SSCN0298.jpg22nd March

There are not many guests in the camp; apart from our guides there is Kevin, a fuel technician who lives in Alaska and works in Antarctica and Mel, Leah and Carol from Canada.  It feels like a snow lovers convention until, “Hello, I’m Steve from Hertford.

Steve is having a bad day; he had his camera stolen from the train, he also managed to lose his passport.  Later, Kevin tells me that in the last two days Steve has also lost his room key, his customs form and his lunch voucher; I sense that North London has not made a great impression here for being well organised.

Dinner at the camp is a traditional Mongolian affair – we eat Khor-Khuk (literally translated as ‘poison mess’) which is beef cooked slowly over hot stones – given that I am now well and truly on the dark side of the vegetarian society I dive in and, I have to say, it is really, really good.  We are joined for diinner by Nasaa’s colleague, Ogii, a geologist by training she has found it easier to earn a living from being a tour guide.  She is tall, elegant and fiercely Mongolian; she strides around the camp in a tee shirt laughing at the rest of us who are busy modelling the North Face catalogue – “today it is lovely, only minus six!”

After dinner I retire to my Ger.  Khorga is an infectiously cheerful soul who has the job of stoking the tent stoves around the camp which he does in the early evening and at 2.00am.  Outside the city, Mongolian men seem to dress either in the traditional style or in para-military style army surplus clothing.  Khorga chooses the latter and I am slightly alarmed when he arrives in my tent at 2.00am carrying a bucket of dried dung and wearing a bullet proof vest.  However he does a great job; despite the intense cold outside, the temperature inside the tent starts out at around 40 and cools gradually overnight; by 5am it is still warmer than the average student bedsit.  Having said that, the 5.30 dash to the toilet across two hundred yards of open snow in minus 25 degrees is a bit bracing.

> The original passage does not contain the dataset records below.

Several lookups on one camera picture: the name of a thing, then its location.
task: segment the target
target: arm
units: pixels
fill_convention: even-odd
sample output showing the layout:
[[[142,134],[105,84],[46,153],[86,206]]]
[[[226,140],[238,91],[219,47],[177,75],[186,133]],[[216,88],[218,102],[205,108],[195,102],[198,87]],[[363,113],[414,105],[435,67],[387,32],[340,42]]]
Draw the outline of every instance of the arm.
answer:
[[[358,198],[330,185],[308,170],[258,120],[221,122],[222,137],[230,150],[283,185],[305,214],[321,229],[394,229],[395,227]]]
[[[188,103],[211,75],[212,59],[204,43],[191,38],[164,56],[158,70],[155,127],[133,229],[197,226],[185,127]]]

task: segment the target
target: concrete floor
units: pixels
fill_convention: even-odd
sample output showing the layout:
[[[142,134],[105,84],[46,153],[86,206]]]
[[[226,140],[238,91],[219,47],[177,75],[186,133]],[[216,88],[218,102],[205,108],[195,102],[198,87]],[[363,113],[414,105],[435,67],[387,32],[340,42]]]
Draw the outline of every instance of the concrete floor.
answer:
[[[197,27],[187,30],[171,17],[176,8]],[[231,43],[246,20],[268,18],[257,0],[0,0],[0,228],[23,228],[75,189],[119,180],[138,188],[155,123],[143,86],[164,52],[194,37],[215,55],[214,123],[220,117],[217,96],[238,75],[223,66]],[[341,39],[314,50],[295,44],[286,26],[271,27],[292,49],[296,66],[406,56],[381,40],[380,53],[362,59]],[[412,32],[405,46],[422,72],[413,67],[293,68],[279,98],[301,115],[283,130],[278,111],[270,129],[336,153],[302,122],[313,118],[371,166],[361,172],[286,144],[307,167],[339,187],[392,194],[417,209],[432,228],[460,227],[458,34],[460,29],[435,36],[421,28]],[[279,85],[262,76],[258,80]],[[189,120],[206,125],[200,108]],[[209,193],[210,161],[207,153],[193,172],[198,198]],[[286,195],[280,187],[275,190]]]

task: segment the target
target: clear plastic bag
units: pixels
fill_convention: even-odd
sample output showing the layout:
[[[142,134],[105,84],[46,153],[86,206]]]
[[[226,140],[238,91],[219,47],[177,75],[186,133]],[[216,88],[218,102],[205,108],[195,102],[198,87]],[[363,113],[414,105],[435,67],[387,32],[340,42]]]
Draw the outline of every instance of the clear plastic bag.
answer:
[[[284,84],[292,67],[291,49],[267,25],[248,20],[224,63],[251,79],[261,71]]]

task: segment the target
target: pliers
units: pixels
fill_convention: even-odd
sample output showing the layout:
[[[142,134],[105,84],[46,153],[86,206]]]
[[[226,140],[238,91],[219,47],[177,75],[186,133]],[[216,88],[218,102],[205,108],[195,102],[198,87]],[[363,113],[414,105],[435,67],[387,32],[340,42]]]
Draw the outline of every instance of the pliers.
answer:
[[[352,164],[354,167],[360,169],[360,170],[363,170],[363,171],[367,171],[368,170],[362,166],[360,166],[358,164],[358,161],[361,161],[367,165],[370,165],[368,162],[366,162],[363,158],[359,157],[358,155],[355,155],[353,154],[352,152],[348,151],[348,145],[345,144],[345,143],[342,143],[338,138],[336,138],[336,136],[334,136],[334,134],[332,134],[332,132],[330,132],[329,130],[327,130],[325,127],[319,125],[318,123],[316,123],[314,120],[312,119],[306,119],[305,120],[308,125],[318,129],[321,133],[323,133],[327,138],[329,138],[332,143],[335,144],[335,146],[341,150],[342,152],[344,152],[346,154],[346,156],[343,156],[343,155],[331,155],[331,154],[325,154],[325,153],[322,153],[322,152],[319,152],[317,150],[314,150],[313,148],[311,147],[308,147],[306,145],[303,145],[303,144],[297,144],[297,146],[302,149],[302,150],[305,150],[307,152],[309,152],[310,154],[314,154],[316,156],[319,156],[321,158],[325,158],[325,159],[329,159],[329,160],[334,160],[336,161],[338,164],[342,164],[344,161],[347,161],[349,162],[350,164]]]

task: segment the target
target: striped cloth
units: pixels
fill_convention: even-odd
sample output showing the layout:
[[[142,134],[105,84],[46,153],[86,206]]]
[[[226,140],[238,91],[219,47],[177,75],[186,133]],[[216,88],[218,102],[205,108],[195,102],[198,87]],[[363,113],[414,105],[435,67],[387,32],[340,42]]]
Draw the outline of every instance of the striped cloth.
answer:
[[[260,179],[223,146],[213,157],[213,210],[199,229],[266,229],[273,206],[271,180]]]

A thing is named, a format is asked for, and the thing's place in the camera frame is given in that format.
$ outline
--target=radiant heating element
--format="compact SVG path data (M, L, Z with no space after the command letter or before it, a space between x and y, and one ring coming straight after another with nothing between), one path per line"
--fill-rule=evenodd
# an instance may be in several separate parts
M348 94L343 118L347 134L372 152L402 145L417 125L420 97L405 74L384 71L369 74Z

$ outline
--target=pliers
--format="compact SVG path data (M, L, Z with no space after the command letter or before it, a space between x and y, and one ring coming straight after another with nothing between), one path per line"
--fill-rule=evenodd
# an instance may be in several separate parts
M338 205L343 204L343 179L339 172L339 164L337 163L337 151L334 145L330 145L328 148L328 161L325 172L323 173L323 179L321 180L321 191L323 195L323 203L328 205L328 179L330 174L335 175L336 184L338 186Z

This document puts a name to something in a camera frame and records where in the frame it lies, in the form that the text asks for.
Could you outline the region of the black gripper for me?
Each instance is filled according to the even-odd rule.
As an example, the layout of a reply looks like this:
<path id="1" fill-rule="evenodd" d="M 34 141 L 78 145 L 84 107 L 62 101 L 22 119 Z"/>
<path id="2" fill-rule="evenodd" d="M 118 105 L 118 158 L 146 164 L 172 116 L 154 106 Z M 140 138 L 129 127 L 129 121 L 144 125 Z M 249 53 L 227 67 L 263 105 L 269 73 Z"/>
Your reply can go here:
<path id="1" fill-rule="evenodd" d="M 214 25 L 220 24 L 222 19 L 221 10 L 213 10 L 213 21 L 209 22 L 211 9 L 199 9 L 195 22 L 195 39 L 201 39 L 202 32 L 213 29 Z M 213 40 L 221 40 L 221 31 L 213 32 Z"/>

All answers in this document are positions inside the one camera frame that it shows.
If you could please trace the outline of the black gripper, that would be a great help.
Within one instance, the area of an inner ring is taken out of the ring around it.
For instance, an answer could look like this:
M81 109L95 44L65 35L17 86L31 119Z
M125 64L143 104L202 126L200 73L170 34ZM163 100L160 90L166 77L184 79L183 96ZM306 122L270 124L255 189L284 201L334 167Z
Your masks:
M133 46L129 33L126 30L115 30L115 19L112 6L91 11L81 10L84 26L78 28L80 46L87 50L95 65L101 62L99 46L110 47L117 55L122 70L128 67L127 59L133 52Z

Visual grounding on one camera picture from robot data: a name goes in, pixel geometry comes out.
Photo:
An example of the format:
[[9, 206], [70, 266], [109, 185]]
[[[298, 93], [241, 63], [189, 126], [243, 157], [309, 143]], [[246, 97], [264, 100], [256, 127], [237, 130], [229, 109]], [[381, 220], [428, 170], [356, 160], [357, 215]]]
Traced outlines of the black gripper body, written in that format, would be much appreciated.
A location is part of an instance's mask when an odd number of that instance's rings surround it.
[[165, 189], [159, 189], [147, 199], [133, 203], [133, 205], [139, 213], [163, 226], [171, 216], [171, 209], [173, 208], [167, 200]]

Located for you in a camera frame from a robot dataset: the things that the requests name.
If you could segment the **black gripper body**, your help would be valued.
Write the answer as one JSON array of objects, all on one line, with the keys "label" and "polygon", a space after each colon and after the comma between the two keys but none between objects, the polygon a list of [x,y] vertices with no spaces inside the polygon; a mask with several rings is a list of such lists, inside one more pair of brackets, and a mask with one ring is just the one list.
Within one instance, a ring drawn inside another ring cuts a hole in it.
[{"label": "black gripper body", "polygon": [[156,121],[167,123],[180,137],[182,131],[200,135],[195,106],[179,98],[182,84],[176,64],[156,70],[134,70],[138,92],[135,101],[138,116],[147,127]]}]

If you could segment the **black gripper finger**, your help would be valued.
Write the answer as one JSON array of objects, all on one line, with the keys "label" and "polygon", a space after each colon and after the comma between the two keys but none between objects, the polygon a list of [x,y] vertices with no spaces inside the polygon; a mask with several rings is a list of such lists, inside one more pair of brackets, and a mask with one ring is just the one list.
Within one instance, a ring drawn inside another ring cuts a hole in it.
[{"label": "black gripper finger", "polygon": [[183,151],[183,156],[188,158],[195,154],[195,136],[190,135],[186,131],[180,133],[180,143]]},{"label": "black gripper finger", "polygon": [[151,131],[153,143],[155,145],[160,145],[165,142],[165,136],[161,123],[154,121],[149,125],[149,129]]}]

Breakfast is a similar gargantuan affair involving Mongolian rice pudding; tea; potato pancakes and Mongolian pastries (donuts to you and me) – I feel ready to wrestle a live bull (after a little lie down though). Ogii is called away part way through the meal; apparently Steve is at the station and has lost his train ticket.  There is much sighing and eye-rolling round the table.

I’m considering telling people that I am Welsh.